I still think that is true, and perhaps even more so than before. But as I write now, I feel a keener awareness that hope can’t be divorced from suffering – the two are entwined.
To embrace the possibility of future moments of joy, you have to open yourself to loss too. This was a point articulated in this essay by Zadie Smith, which a wise friend sent me in the early days of grief.
“Joy is such a human madness,” Smith writes. It is not, as some believe, simply pleasure magnified. After all, when pleasure ends, it does not hurt.
She continues:
“Sometimes joy multiplies itself dangerously. Children are the infamous example. Isn’t it bad enough that the beloved, with whom you have experienced genuine joy, will eventually be lost to you? Why add to this nightmare the child, whose loss, if it ever happened, would mean nothing less than your total annihilation?”
The writer Julian Barnes, considering mourning, once said, “It hurts just as much as it is worth.” In fact, it was a friend of his who wrote the line in a letter of condolence, and Julian told it to my husband, who told it to me. For months afterward these words stuck with both of us, so clear and so brutal. It hurts just as much as it is worth. What an arrangement. Why would anyone accept such a crazy deal? Surely if we were sane and reasonable we would every time choose a pleasure over a joy, as animals themselves sensibly do.”
The paths not taken
In the morning, I walk with my daughter through a church graveyard on the way to school. In recent months, the gardeners have been letting it overgrow to foster a wildlife reserve, so now it is dotted with bluebells, snowdrops, and long grass. The intention is to let the flowers grow wherever they emerge.
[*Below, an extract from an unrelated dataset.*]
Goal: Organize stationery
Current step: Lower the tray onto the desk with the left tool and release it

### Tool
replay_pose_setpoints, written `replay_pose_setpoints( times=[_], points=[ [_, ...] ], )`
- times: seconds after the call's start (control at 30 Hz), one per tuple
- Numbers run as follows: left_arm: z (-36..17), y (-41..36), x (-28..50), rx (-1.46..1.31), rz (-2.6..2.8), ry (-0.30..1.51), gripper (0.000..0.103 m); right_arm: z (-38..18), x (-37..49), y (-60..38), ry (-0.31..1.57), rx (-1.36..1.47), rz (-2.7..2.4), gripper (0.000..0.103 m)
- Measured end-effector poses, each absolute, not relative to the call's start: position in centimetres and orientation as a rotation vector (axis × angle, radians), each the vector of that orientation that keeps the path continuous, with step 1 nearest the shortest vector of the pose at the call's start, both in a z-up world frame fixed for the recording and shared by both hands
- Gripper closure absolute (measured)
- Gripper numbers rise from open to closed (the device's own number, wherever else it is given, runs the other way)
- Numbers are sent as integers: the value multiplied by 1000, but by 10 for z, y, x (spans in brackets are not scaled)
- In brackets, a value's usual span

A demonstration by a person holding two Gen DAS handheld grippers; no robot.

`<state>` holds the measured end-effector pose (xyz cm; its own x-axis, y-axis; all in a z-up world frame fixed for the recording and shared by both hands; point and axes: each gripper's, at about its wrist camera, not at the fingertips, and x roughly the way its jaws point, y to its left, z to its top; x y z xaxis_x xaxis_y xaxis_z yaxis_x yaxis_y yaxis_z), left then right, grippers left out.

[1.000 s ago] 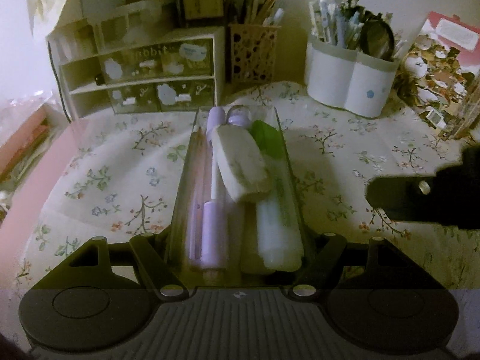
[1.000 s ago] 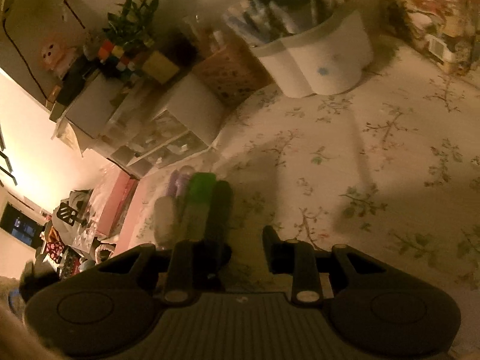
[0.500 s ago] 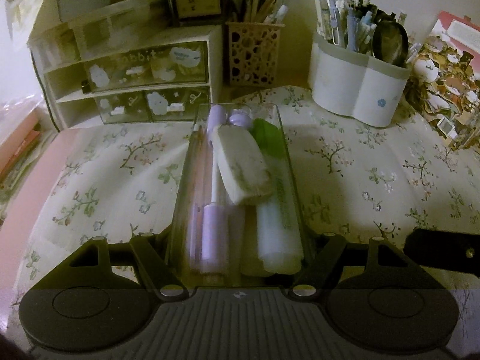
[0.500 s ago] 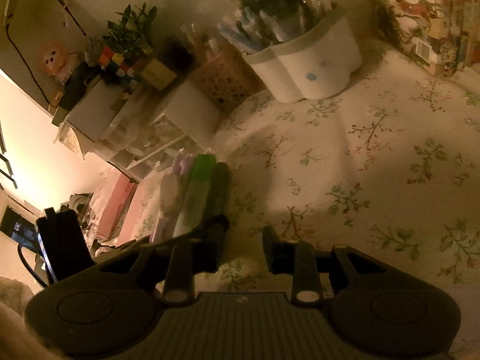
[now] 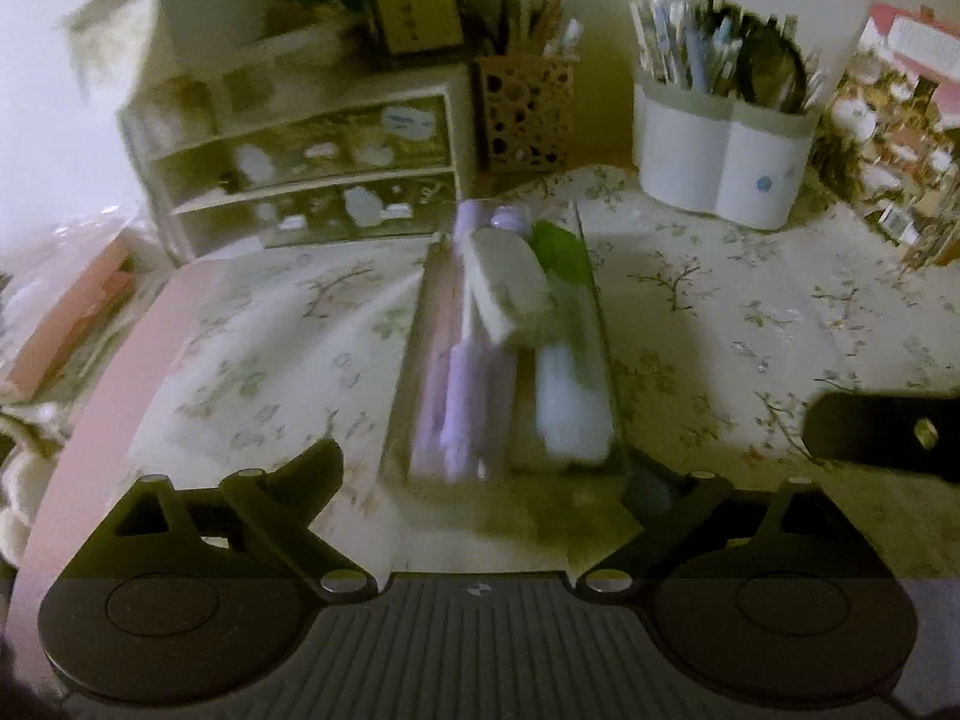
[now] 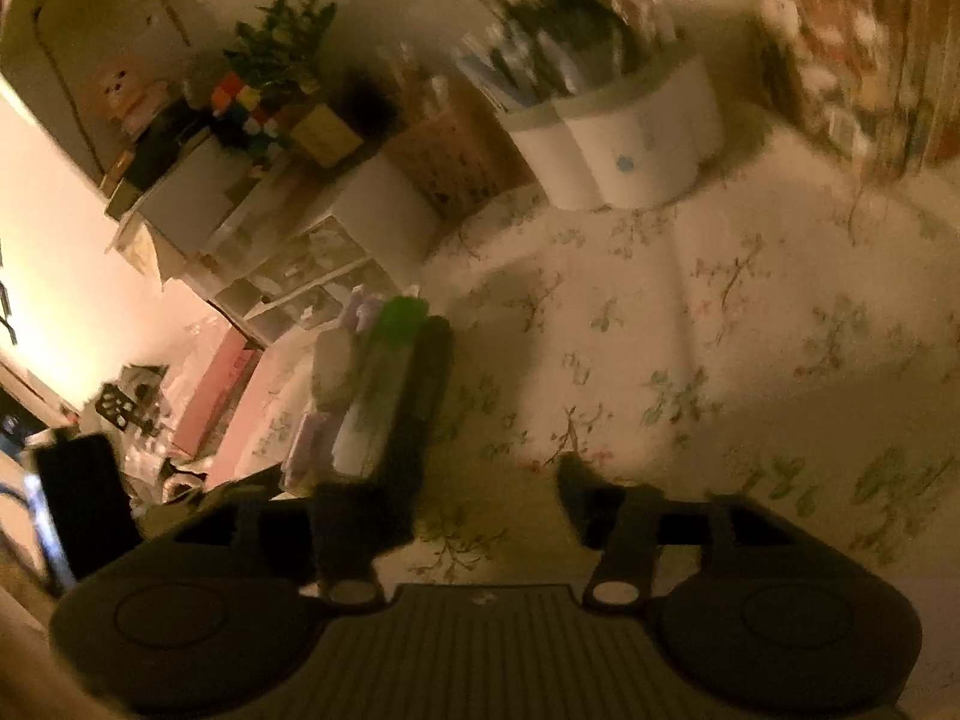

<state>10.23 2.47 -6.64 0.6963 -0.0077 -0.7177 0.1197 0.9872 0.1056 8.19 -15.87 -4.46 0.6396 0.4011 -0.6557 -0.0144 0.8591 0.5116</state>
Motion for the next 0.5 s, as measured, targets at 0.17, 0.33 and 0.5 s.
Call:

At the centre is a wide tree, with a split trunk that parts and rejoins around a hole, before splaying out above the gravestones:
Looking at its shape one day, I realised I had seen a similar pattern elsewhere. Earlier that week, I had stumbled across Tim Urban’s simple sketch of life’s paths, past and future. It depicts the trajectories that are closed to you in the past, and the paths that still remain open.
Looking at the tree that day, reaching upwards from a landscape of bereavement and wild blooming, I felt a bit more intact. It was a small reminder that while crisis can temporarily dislocate the self and the experience of time, there is always potential.